While the classical genomic actions of ERα and ERβ have been the primary focus of metabolism research, the non-classical functions (i.e., functions that do not directly require nuclear binding to the DBD, the major pathway for classical gene expression regulation by ERs) have been largely ignored. Here, we demonstrate for the first time that DBD-dependent ERβ functions are not required for the well-established (Yoshida et al., 1994; Ghorbani and Himms-Hagen, 1997; MacPherson et al., 2014) beneficial effects of CL on body composition, glucose tolerance, and WAT browning in either sex. On the contrary, abolishing DBD-dependent ERβ actions either in vivo (i.e., ERβ_DBDKO model) or in vitro (i.e., PHTPP treatment) led to increased sensitivity in CL-induced WAT browning (i.e., UCP1 expression), at least in female mice. This coincided with greater CL-induced increase in total energy expenditure and an altered RQ response in female ERβ_DBDKO in particular. This heightened response to CL-mediated UCP1 induction was paralleled by an increased sensitivity to CL-induced ERβ protein expression, further supporting the strong relationship between ERβ and UCP1 in WAT that our lab has previously demonstrated in mice and humans (Clookey et al., 2019; Clart et al., 2021; Queathem et al., 2021). We now extend these findings to show this relationship exists even in a model that lacks classical genomic functions of ERβ, indicating that this relationship does not require classical genomic activity of ERβ. Collectively, these findings lead us to posit that promoting the non-classical functions of ERβ may be a therapeutic strategy to increase mitochondrial metabolism in adipocytes and, in so doing, improve systemic metabolic health in the setting of obesity.

We first demonstrate that deleting the DBD of ERβ did not influence body composition or alter the response to HFD-feeding in either male or female mice. This was not surprising since other animal models totally lacking ERβ have demonstrated this lack of phenotype as well (Krege et al., 1998; Antal et al., 2008).
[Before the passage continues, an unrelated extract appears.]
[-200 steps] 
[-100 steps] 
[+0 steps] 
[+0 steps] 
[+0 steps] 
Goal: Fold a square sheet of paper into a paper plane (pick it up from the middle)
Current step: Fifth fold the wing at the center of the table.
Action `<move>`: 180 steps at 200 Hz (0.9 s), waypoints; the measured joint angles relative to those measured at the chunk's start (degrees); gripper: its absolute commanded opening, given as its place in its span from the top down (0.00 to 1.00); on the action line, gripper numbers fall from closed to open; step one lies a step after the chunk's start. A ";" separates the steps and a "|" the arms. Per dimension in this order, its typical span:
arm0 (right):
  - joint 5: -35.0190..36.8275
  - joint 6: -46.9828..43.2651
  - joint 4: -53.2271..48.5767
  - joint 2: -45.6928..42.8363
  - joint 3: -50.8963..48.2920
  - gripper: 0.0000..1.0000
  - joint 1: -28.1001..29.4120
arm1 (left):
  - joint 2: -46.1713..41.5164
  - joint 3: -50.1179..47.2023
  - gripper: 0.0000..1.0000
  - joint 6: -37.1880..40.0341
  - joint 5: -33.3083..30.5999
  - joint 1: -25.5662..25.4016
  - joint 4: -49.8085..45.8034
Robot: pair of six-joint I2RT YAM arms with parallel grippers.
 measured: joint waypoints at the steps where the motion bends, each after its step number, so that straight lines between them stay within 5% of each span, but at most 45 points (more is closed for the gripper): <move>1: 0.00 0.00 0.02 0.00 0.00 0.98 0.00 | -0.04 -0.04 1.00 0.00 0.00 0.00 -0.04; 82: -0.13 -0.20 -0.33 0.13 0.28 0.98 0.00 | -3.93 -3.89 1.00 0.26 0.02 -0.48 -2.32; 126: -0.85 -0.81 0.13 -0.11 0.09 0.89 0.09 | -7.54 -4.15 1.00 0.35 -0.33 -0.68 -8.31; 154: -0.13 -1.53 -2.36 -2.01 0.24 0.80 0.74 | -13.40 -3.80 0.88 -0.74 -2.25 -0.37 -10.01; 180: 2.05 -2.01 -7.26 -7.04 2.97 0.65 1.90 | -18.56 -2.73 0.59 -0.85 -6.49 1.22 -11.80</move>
Consistently, the ERβ_DBDKO mice consumed similar calories and expended similar energy per Gram body weight compared to WT littermate controls. There were also no genotype differences in glucose tolerance. In both genotypes, CL did not affect energy intake or physical activity, yet increased total energy expenditure, demonstrating that the improvements in energy balance were due to increases in basal metabolic rate, consistent with the known effects of CL to promote fat oxidation (Himms-Hagen et al., 1994; Yoshida et al., 1994; Ghorbani and Himms-Hagen, 1997). Despite not affecting CL’s ability to improve body composition in either sex, genetic ablation of ERβ DBD did modestly affect the metabolic response to CL, an effect apparently driven by female mice. That is, KO females were slightly more responsive to CL-induced increase in total energy expenditure, which coincided with divergent NEFA responses between WT and KO females. Whereas WT females experienced a decrease in circulating fasting NEFAs, the ERβ_DBDKO mice experienced an increase. This may be explained by an elevation in CL-mediated lipolysis in female KOs, but since adipocyte lipolysis was not directly measured, this cannot be definitively concluded. Nonetheless, this divergent metabolic response to CL associated with both heightened sensitivity to adipose tissue UCP1 induction and heightened sensitivity to CL-induced ERβ. At least in the KO mice, it can be assumed that this induced protein was the mutated version lacking DBD-specific actions.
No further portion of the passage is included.